Je ne veux pas savoir où tu me conduis.
Ne suis-je pas ton enfant ? Tu es le père de la Sagesse et aussi mon Père.
Même si tu me conduis à travers la nuit, tu me conduis vers toi.
Seigneur, laisse arriver ce que tu veux: je suis prête, même si jamais tu ne me rassasies en cette vie.
Tu es le Seigneur du temps.
Fais tout selon les plans de ta Sagesse.
Quand doucement tu appelles au sacrifice, aide-moi, oui, à l’accomplir.
Laisse-moi dépasser totalement mon petit moi, pour que morte à moi-même, je ne vive plus que pour toi!»[8]
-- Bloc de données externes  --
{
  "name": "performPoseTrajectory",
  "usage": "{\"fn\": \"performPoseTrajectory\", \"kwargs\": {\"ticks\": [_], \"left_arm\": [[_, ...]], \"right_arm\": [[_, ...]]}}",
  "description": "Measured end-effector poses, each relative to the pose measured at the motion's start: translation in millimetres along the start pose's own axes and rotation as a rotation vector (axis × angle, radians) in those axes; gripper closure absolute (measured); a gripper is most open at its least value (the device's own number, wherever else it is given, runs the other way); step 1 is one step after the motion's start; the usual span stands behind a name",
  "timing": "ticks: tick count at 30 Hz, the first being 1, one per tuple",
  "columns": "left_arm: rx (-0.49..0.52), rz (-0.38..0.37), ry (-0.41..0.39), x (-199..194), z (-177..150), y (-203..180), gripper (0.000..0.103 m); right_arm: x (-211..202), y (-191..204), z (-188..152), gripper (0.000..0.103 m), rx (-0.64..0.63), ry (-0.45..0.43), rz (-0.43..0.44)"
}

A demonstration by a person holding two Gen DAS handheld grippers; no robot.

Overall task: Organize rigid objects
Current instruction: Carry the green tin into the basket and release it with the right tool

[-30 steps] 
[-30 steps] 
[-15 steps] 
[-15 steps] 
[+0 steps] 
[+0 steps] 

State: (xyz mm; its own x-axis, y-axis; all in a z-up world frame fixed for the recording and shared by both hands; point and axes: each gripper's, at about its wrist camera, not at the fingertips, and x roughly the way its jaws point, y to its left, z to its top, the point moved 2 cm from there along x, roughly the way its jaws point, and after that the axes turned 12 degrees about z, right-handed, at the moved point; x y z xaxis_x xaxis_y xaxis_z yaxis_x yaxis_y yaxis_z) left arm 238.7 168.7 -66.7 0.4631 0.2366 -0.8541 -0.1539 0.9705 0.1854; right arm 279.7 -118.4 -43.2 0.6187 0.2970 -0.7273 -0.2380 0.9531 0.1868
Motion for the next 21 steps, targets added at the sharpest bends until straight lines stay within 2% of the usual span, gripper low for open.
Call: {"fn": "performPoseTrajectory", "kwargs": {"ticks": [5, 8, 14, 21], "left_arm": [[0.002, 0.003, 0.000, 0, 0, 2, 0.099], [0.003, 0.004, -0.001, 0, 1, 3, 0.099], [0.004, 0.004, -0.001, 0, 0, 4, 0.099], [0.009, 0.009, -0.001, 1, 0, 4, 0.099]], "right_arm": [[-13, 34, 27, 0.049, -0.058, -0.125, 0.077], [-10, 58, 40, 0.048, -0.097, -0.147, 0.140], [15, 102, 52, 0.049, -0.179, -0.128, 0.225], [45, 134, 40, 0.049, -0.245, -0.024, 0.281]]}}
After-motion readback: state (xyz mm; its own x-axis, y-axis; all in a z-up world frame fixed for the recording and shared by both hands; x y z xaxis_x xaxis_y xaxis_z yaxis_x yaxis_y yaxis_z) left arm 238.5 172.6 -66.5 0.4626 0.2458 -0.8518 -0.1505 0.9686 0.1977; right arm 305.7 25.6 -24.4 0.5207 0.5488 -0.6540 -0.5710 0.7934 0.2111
[1] Cardinal Ratzinger, conférence du 10 décembre 2000 sur la Nouvelle Evangélisation, disponible ici
[2] Pape François, 29 avril 2017, rencontre avec le clergé – séminaire St Léon le Grand.
[3] Élisabeth de la Trinité, Carmélite, J’ai trouvé Dieu, Tome 1/A des Œuvres Complètes, Cerf 1985, p. 134.
[5] Pape François, Le Caire, 29 avril 2017.
[8] Sainte Edith Stein, Prière d’abandon, citée par Bernard Peyrous, Prières pour cheminer dans la vie spirituelle, éditions de l’Emmanuel, p. 129.